Extracted records:
------------------------------------------------------------------------

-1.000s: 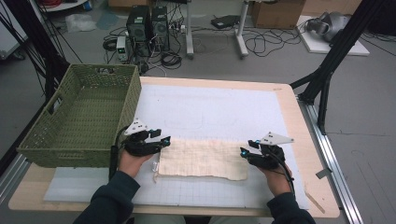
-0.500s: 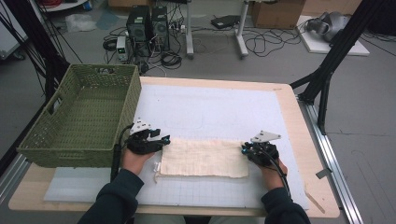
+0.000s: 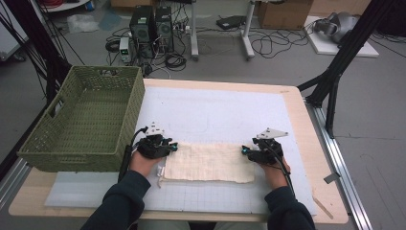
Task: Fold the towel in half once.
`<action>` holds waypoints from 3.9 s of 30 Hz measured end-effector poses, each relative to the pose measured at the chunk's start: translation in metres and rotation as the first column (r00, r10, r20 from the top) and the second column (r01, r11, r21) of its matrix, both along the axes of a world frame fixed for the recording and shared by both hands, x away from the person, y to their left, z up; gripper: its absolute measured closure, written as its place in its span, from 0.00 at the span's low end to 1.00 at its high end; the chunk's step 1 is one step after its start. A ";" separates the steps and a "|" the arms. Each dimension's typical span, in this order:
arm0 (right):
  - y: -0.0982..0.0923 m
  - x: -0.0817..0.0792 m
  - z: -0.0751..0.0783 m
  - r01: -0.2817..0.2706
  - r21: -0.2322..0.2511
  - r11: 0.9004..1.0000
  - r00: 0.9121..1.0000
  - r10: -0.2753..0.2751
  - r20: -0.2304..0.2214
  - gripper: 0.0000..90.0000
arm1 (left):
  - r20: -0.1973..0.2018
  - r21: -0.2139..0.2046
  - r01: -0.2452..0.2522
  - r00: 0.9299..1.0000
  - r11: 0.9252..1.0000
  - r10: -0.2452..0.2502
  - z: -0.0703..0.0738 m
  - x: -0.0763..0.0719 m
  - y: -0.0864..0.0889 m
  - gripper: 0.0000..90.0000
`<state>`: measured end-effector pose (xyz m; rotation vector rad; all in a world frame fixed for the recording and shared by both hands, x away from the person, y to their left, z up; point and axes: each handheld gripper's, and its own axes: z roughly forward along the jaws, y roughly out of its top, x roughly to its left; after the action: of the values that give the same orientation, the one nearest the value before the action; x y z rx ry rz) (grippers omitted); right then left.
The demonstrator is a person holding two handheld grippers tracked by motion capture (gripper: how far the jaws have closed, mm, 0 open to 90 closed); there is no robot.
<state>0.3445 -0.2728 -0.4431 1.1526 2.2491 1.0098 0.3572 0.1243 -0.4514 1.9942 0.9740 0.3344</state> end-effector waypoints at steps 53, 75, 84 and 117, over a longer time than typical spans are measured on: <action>0.016 0.060 0.001 0.146 -0.057 0.988 0.988 -0.143 0.058 0.80 | 0.100 -0.022 -0.237 0.966 0.971 0.238 0.015 0.057 -0.004 0.68; -0.009 -0.011 0.015 -0.063 0.085 0.994 0.998 0.061 0.025 0.63 | 0.123 -0.111 -0.095 0.986 0.989 0.108 0.026 0.007 0.010 0.61; -0.007 -0.017 -0.001 -0.029 -0.015 0.999 0.999 0.029 -0.043 0.67 | 0.050 -0.047 -0.106 0.993 0.993 0.109 0.016 -0.003 0.011 0.58; -0.021 -0.036 0.030 -0.024 0.080 0.997 0.992 0.014 0.125 0.33 | 0.169 -0.193 -0.052 0.982 0.980 0.086 0.015 -0.027 0.014 0.41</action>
<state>0.3084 -0.2937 -0.4128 1.0719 2.1429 1.1575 0.3300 0.1378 -0.4361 1.7320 0.9280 0.4345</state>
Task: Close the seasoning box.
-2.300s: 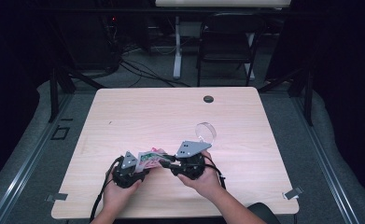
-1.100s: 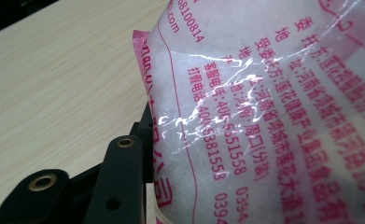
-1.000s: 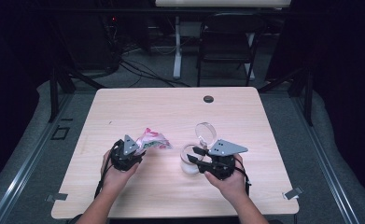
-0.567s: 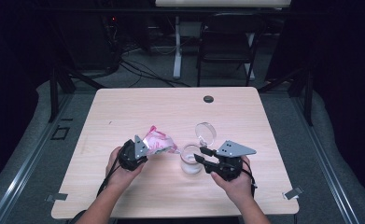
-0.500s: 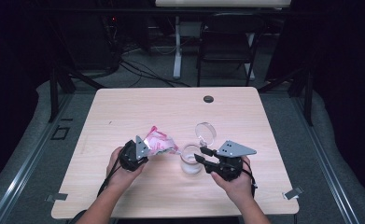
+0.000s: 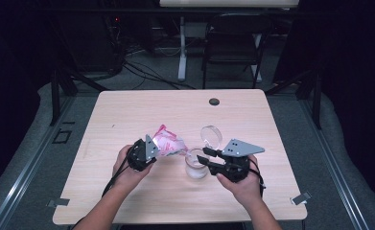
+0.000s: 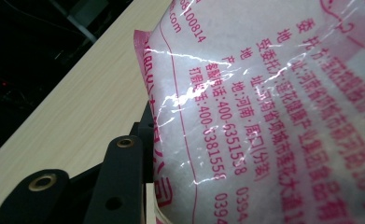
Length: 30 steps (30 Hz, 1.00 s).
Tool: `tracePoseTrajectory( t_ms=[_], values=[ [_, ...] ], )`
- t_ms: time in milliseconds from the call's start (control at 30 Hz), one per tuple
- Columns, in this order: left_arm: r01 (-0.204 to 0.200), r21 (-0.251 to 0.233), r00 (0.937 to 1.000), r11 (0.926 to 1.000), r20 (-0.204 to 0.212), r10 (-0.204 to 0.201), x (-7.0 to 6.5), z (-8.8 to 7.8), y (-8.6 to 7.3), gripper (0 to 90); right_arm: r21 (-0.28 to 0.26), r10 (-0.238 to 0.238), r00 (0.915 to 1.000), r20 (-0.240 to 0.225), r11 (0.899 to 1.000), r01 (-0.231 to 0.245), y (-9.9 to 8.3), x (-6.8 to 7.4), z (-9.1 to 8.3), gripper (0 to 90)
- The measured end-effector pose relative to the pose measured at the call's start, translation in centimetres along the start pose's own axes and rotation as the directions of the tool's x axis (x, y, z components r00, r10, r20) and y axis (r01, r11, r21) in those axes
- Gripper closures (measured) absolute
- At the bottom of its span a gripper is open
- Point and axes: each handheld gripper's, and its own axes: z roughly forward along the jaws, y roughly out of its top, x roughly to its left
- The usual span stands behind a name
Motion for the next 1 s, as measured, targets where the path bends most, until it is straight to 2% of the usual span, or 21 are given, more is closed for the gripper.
tracePoseTrajectory(
  t_ms=[100, 167, 267, 467, 600, 767, 1000],
  values=[
    [0.003, -0.011, 1.0, 0.9999, -0.004, -0.003, 0.2, 0.5, 0.9, 62.9, 0.024, -0.047, 0.9983, -0.036, 0.999, 0.047, 0.9, 0.3, 0.4, 57.2],
    [-0.006, -0.012, 1.0, 0.9999, 0.002, 0.006, 0.3, 0.8, 1.5, 62.9, 0.033, -0.084, 0.9959, -0.034, 0.996, 0.085, 1.5, 0.6, 0.6, 55.0],
    [-0.028, -0.019, 0.9995, 0.9994, 0.012, 0.028, 0.0, 1.3, 2.3, 62.9, 0.02, -0.113, 0.9935, -0.016, 0.993, 0.113, 2.0, 0.5, 0.9, 52.2],
    [-0.052, -0.027, 0.9982, 0.9983, 0.029, 0.052, -0.9, 2.1, 2.7, 62.9, 0.028, -0.128, 0.9916, -0.013, 0.991, 0.129, 1.9, 0.0, 2.2, 47.8],
    [-0.088, -0.012, 0.9957, 0.996, 0.027, 0.089, -1.5, 2.3, 2.5, 62.9, 0.04, -0.16, 0.9871, 0.006, 0.986, 0.16, 1.7, 0.2, 2.7, 47.0],
    [-0.074, -0.012, 0.9969, 0.9972, 0.028, 0.074, -1.5, 2.2, 1.9, 62.9, 0.04, -0.168, 0.9857, 0.016, 0.985, 0.167, 1.2, 0.5, 2.9, 53.5],
    [-0.081, -0.017, 0.9964, 0.9966, 0.025, 0.081, -1.9, 1.9, 1.7, 62.9, 0.038, -0.183, 0.9829, 0.016, 0.982, 0.183, 1.0, 0.9, 2.6, 53.0]
  ],
)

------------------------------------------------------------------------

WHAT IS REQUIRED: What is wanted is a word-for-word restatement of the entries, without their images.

SOLUTION FOR THIS EXERCISE:
-1.000s: 
-0.500s: 
+0.000s: 
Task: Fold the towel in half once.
`<action>` holds waypoints from 3.9 s of 30 Hz measured end-effector poses, each relative to the pose measured at the chunk's start: translation in metres and rotation as the first column (r00, r10, r20 from the top) and the second column (r01, r11, r21) of its matrix, both along the axes of a world frame fixed for the recording and shared by both hands, x away from the person, y to their left, z up; gripper: its absolute measured closure, written as its place in its span, from 0.00 at the span's low end to 1.00 at its high end; the chunk's step 1 is one step after its start. A ";" separates the steps and a "|" the arms. Each dimension's typical span, in this order:
arm0 (right):
  - y: -0.0982..0.0923 m
  - x: -0.0817..0.0792 m
  - z: -0.0751..0.0783 m
  - r01: -0.2817..0.2706
  - r21: -0.2322..0.2511
  - r11: 0.9004..1.0000
  - r00: 0.9121..1.0000
  - r10: -0.2753..0.2751
  - r20: -0.2304..0.2214
  - gripper: 0.0000..90.0000
arm1 (left):
  - r20: -0.1973..0.2018
  - r21: -0.2139..0.2046
  - r01: -0.2452..0.2522
  - r00: 0.9299..1.0000
  - r11: 0.9252..1.0000
  - r10: -0.2452..0.2502
  - z: -0.0703..0.0738 m
  - x: -0.0763..0.0719 m
  - y: -0.0864..0.0889 m
  - gripper: 0.0000..90.0000
`<state>`: measured end-effector pose (xyz m; rotation vector rad; all in a world frame fixed for the recording and shared by both hands, x away from the person, y to their left, z up; point and axes: each handheld gripper's, and its own axes: z roughly forward along the jaws, y roughly out of its top, x roughly to its left; after the action: of the values that give the same orientation, the one nearest the value before the action; x y z rx ry rz) (grippers omitted); right then left.
The demonstrator is a person holding two handheld grippers tracked by motion capture (gripper: how far the jaws have closed, mm, 0 open to 90 closed); there is no robot.
<state>0.3445 -0.2728 -0.4431 1.1526 2.2491 1.0098 0.3572 0.1243 -0.4514 1.9942 0.9740 0.3344</state> end-effector waypoints at steps 53, 75, 84 and 117, over a longer time than typical spans are measured on: <action>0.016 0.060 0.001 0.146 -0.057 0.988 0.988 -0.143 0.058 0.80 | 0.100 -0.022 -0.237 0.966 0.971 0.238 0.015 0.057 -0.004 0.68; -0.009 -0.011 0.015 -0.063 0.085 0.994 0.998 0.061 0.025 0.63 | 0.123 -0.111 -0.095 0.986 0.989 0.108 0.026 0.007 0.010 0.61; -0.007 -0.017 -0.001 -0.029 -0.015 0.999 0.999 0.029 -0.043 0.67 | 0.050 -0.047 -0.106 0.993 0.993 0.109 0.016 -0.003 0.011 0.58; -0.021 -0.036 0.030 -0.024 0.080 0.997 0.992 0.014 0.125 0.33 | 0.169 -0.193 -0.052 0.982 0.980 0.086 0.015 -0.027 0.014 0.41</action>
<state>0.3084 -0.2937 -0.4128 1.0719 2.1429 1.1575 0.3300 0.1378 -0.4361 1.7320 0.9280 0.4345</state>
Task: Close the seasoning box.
-2.300s: 
-1.100s: 
-1.000s: 
-0.567s: 
-0.500s: 
+0.000s: 
+0.000s: 
Length: 30 steps (30 Hz, 1.00 s).
Tool: `tracePoseTrajectory( t_ms=[_], values=[ [_, ...] ], )`
- t_ms: time in milliseconds from the call's start (control at 30 Hz), one per tuple
- Columns, in this order: left_arm: r01 (-0.204 to 0.200), r21 (-0.251 to 0.233), r00 (0.937 to 1.000), r11 (0.926 to 1.000), r20 (-0.204 to 0.212), r10 (-0.204 to 0.201), x (-7.0 to 6.5), z (-8.8 to 7.8), y (-8.6 to 7.3), gripper (0 to 90); right_arm: r21 (-0.28 to 0.26), r10 (-0.238 to 0.238), r00 (0.915 to 1.000), r20 (-0.240 to 0.225), r11 (0.899 to 1.000), r01 (-0.231 to 0.245), y (-9.9 to 8.3), x (-6.8 to 7.4), z (-9.1 to 8.3), gripper (0 to 90)
- The measured end-effector pose relative to the pose measured at the call's start, translation in centimetres along the start pose's own axes and rotation as the directions of the tool's x axis (x, y, z components r00, r10, r20) and y axis (r01, r11, r21) in those axes
- Gripper closures (measured) absolute
- At the bottom of its span a gripper is open
- Point and axes: each handheld gripper's, and its own axes: z roughly forward along the jaws, y roughly out of its top, x roughly to its left
- The usual span stands behind a name
Motion for the next 1 s, as measured, targets where the path bends most, until it is straight to 2% of the usual span, or 21 are given, more is closed for the gripper.
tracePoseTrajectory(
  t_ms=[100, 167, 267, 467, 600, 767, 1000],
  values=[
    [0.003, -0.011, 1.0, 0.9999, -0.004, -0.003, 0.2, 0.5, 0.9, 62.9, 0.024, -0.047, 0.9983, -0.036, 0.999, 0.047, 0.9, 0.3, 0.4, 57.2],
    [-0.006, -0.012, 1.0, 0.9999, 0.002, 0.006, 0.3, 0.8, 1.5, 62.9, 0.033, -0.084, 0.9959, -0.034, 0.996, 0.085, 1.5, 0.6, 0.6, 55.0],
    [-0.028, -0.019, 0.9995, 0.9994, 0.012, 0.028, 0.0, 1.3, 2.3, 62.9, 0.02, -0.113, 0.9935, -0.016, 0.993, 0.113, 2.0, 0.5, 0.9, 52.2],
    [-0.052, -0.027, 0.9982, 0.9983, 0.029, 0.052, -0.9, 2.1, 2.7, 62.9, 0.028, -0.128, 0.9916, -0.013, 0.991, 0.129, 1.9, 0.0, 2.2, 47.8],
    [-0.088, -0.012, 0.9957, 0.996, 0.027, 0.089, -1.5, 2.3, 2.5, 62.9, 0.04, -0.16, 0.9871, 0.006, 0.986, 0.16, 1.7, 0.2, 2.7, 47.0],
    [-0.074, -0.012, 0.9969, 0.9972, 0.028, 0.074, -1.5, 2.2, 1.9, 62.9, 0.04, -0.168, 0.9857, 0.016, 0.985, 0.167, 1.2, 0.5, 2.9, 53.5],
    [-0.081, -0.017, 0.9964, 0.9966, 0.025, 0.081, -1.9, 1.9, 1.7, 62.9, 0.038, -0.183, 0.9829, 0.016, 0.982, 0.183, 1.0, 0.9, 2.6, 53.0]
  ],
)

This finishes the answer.